Swiss paleontologist (1672–1733)

Johann Jakob Scheuchzer (2 August 1672 – 23 June 1733) was a Swiss physician and natural scientist born in Zürich. His most famous work was the Physica sacra in four volumes, a commentary on the Bible that presented his view of the world as a convergence of science and religion. It was richly illustrated with copperplate etchings and came to be called the Kupfer-Bibel or "Copper Bible".

Scheuchzer supported Biblical creation, but his support for Copernican heliocentrism forced him to print his works outside Switzerland. He also supported antecedent concepts of Neptunism and considered fossils as evidence for the Biblical deluge. A fossil from Ohningen that he identified as a human drowned by the Flood was later shown to be a Miocene salamander, which was named after him as Andrias scheuchzeri.

==Life and career==
The son of the namesake senior town physician (Archiater) of Zürich and Barbara Fäsi, daughter of the principal of the Latin school, he received his education in Zürich and, in 1692, went to the University of Altdorf near Nuremberg, being intended for the medical profession. Early in 1694, he took his degree of Doctor of Medicine at the University of Utrecht, and then returned to Altdorf bei Nürnberg to complete his mathematical studies. He studied astronomy under Georg Eimmart. He returned to Zürich in 1696 (following the death of the town physician, Johann Jakob Wagner, in 1695). He was made junior town physician (Poliater) with the promise of the professorship of mathematics, which he duly obtained in 1710.

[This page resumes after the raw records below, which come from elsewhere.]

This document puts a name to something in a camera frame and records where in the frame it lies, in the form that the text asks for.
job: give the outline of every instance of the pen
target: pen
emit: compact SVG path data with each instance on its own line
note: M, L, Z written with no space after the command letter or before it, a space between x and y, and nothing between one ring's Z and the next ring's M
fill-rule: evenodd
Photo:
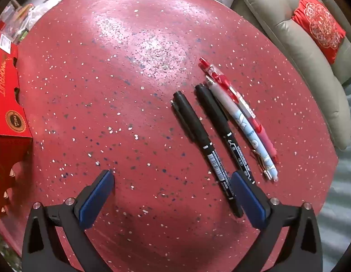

From 1697, he was a secretary at the Collegium der Wohlgesinnten, where he gave lectures on philosophy. He also worked as a curator of the Kunstkammer (natural history cabinet) of the city of Zürich. He corresponded widely with other scholars and published in the transactions of the Royal Society, where he was elected a Fellow on 30 November 1703, seconded by John Woodward (1665–1728), with whom he shared Neptunist-like views.

He married Susanna Vogel, and they had nine children, but only a few lived to adulthood. He was promoted to the chair of physics and to the office of senior city physician (Stadtarzt), in January 1733, only a few months before his death. He died on 23 June 1733 in Zürich.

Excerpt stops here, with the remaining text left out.